Work to complete: Please set down the entries below once more, exactly.

Extracted records:
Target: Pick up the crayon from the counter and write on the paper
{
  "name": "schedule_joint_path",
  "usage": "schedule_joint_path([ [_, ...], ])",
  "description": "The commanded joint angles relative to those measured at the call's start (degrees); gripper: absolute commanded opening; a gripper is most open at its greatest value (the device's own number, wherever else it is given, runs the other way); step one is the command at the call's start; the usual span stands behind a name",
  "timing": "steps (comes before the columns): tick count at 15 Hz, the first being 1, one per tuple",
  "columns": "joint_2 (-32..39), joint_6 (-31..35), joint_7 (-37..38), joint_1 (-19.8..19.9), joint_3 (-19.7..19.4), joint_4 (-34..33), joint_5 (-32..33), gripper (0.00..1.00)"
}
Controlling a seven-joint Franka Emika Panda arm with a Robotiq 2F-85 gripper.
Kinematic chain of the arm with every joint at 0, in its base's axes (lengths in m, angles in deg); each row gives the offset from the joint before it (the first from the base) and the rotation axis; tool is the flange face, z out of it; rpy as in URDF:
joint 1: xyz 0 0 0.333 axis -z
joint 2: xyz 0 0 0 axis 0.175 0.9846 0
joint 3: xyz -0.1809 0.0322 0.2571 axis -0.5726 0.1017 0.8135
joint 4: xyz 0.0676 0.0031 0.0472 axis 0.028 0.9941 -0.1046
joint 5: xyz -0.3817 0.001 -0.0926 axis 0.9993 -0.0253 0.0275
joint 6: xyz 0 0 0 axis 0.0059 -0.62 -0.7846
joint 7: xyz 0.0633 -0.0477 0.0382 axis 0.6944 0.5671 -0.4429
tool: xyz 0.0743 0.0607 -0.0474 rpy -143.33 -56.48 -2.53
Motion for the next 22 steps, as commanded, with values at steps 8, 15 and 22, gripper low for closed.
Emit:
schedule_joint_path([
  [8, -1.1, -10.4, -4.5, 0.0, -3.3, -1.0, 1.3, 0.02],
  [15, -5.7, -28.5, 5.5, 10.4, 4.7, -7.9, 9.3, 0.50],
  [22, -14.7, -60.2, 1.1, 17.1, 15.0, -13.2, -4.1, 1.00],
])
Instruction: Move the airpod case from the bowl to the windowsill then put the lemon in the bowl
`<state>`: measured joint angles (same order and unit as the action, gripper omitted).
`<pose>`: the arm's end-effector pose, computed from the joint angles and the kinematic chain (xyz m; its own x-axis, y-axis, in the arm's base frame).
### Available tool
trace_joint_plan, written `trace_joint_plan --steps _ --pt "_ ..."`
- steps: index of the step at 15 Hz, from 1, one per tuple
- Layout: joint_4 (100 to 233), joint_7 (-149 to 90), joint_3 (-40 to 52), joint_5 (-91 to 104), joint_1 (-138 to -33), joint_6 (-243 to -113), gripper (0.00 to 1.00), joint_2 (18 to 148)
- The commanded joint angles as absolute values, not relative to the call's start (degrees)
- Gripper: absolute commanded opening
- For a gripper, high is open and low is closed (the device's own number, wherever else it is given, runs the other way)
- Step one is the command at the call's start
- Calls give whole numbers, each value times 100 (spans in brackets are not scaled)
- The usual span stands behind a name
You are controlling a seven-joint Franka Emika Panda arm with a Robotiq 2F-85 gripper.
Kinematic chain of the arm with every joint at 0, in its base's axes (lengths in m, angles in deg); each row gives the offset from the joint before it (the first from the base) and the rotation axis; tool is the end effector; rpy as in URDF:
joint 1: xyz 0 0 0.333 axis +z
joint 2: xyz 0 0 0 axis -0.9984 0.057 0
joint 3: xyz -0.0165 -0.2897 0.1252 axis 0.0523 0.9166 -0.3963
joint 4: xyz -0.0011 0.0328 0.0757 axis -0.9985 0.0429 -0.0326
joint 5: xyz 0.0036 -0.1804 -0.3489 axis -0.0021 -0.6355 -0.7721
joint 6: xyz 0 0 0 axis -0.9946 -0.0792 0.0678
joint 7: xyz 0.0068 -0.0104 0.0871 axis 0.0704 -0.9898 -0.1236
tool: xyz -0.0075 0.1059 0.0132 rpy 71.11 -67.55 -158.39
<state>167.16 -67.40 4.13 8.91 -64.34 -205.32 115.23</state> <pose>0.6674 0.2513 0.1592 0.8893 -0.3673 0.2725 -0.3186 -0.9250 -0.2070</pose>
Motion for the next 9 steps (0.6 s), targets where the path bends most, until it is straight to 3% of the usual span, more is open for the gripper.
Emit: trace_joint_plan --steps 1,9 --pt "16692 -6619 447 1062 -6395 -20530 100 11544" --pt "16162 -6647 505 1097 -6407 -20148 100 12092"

Exercise output:
Target: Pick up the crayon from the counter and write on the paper
{
  "name": "schedule_joint_path",
  "usage": "schedule_joint_path([ [_, ...], ])",
  "description": "The commanded joint angles relative to those measured at the call's start (degrees); gripper: absolute commanded opening; a gripper is most open at its greatest value (the device's own number, wherever else it is given, runs the other way); step one is the command at the call's start; the usual span stands behind a name",
  "timing": "steps (comes before the columns): tick count at 15 Hz, the first being 1, one per tuple",
  "columns": "joint_2 (-32..39), joint_6 (-31..35), joint_7 (-37..38), joint_1 (-19.8..19.9), joint_3 (-19.7..19.4), joint_4 (-34..33), joint_5 (-32..33), gripper (0.00..1.00)"
}
Controlling a seven-joint Franka Emika Panda arm with a Robotiq 2F-85 gripper.
Kinematic chain of the arm with every joint at 0, in its base's axes (lengths in m, angles in deg); each row gives the offset from the joint before it (the first from the base) and the rotation axis; tool is the flange face, z out of it; rpy as in URDF:
joint 1: xyz 0 0 0.333 axis -z
joint 2: xyz 0 0 0 axis 0.175 0.9846 0
joint 3: xyz -0.1809 0.0322 0.2571 axis -0.5726 0.1017 0.8135
joint 4: xyz 0.0676 0.0031 0.0472 axis 0.028 0.9941 -0.1046
joint 5: xyz -0.3817 0.001 -0.0926 axis 0.9993 -0.0253 0.0275
joint 6: xyz 0 0 0 axis 0.0059 -0.62 -0.7846
joint 7: xyz 0.0633 -0.0477 0.0382 axis 0.6944 0.5671 -0.4429
tool: xyz 0.0743 0.0607 -0.0474 rpy -143.33 -56.48 -2.53
Motion for the next 22 steps, as commanded, with values at steps 8, 15 and 22, gripper low for closed.
Emit:
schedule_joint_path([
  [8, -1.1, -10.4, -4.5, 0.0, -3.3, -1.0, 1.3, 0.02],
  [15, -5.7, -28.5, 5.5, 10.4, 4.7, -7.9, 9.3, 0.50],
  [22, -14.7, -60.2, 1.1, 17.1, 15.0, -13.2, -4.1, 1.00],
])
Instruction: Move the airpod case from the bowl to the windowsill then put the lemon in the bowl
`<state>`: measured joint angles (same order and unit as the action, gripper omitted).
`<pose>`: the arm's end-effector pose, computed from the joint angles and the kinematic chain (xyz m; its own x-axis, y-axis, in the arm's base frame).
### Available tool
trace_joint_plan, written `trace_joint_plan --steps _ --pt "_ ..."`
- steps: index of the step at 15 Hz, from 1, one per tuple
- Layout: joint_4 (100 to 233), joint_7 (-149 to 90), joint_3 (-40 to 52), joint_5 (-91 to 104), joint_1 (-138 to -33), joint_6 (-243 to -113), gripper (0.00 to 1.00), joint_2 (18 to 148)
- The commanded joint angles as absolute values, not relative to the call's start (degrees)
- Gripper: absolute commanded opening
- For a gripper, high is open and low is closed (the device's own number, wherever else it is given, runs the other way)
- Step one is the command at the call's start
- Calls give whole numbers, each value times 100 (spans in brackets are not scaled)
- The usual span stands behind a name
You are controlling a seven-joint Franka Emika Panda arm with a Robotiq 2F-85 gripper.
Kinematic chain of the arm with every joint at 0, in its base's axes (lengths in m, angles in deg); each row gives the offset from the joint before it (the first from the base) and the rotation axis; tool is the end effector; rpy as in URDF:
joint 1: xyz 0 0 0.333 axis +z
joint 2: xyz 0 0 0 axis -0.9984 0.057 0
joint 3: xyz -0.0165 -0.2897 0.1252 axis 0.0523 0.9166 -0.3963
joint 4: xyz -0.0011 0.0328 0.0757 axis -0.9985 0.0429 -0.0326
joint 5: xyz 0.0036 -0.1804 -0.3489 axis -0.0021 -0.6355 -0.7721
joint 6: xyz 0 0 0 axis -0.9946 -0.0792 0.0678
joint 7: xyz 0.0068 -0.0104 0.0871 axis 0.0704 -0.9898 -0.1236
tool: xyz -0.0075 0.1059 0.0132 rpy 71.11 -67.55 -158.39
<state>167.16 -67.40 4.13 8.91 -64.34 -205.32 115.23</state> <pose>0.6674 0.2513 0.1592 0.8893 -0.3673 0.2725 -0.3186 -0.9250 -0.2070</pose>
Motion for the next 9 steps (0.6 s), targets where the path bends most, until it is straight to 3% of the usual span, more is open for the gripper.
Emit: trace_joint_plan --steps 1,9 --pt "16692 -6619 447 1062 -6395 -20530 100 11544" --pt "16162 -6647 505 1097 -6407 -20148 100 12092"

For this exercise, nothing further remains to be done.